監督は「ガールファイト」のカリン・クサマ
脚本はキルステン・ダンストの「クレイジー/ビューティフル」を手がけた、
マット・マンフレディとフィル・ヘイのコンビ。
製作には「ターミネーター」「エイリアン2」などのゲイル・アン・ハードが名を連ねる。
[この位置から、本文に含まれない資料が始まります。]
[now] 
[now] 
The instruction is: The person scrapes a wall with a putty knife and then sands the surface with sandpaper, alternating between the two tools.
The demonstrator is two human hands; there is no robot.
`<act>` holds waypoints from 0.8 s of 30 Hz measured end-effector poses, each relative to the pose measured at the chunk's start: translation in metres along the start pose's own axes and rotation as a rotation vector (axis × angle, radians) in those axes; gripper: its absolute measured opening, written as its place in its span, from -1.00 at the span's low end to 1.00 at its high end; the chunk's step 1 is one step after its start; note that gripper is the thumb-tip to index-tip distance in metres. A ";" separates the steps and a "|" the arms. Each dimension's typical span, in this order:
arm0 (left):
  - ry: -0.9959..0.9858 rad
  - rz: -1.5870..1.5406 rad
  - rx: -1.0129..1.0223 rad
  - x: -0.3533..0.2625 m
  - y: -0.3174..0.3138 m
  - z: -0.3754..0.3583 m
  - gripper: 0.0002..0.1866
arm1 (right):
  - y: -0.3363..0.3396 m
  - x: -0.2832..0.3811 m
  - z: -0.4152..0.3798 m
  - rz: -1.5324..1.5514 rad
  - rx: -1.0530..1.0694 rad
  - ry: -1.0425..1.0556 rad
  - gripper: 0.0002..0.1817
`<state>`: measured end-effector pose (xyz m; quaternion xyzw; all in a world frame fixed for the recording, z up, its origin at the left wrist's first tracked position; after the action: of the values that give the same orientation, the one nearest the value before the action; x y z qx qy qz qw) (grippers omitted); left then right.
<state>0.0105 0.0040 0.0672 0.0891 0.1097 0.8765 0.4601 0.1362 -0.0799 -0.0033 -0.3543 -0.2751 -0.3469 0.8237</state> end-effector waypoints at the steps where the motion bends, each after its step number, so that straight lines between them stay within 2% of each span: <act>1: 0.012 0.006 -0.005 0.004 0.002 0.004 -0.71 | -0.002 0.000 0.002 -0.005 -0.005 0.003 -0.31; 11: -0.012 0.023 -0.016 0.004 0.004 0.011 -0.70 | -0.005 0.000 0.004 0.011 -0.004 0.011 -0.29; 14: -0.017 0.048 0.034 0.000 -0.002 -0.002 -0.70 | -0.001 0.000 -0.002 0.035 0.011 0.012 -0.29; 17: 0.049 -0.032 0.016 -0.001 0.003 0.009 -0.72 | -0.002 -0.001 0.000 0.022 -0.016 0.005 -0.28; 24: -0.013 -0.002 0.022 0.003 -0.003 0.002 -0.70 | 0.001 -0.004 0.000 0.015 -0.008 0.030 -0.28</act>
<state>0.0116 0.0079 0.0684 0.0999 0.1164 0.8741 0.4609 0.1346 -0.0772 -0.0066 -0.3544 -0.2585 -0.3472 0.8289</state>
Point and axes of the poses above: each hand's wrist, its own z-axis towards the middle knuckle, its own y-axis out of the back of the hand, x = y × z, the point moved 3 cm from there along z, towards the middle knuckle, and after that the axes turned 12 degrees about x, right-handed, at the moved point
こうして並べてみると、たぶん製作側の責任が大きいのかな、という感じだろうか。
シャーリーズも、たまには息抜きとかしたかったんだろうが、
もう少し作品選びをきちんとしないことには、
ハリー・ベリーの二の舞い(「チョコレート」でオスカー→「キャット・ウーマン」でラジー賞)だ。


シャーリーズの次回作は、
ボーイズ・ドント・クライ」のキンバリー・ピアーズ監督によるドラマ、
〝The Ice at the Bottom of the World〟 。
http://us.imdb.com/title/tt0414141/
プロットはこんな感じだ。
「退役し、チェサピーク湾に戻った海軍の軍人。だが、長い不在の代償は大きかった…」
キャストでクレジットされているのはまだシャーリーズだけで、
シャーリーズがどんな役を演じるのかもわからないのだが、製作にも絡むらしい。


何はともあれ、さあ、巻き返しだ。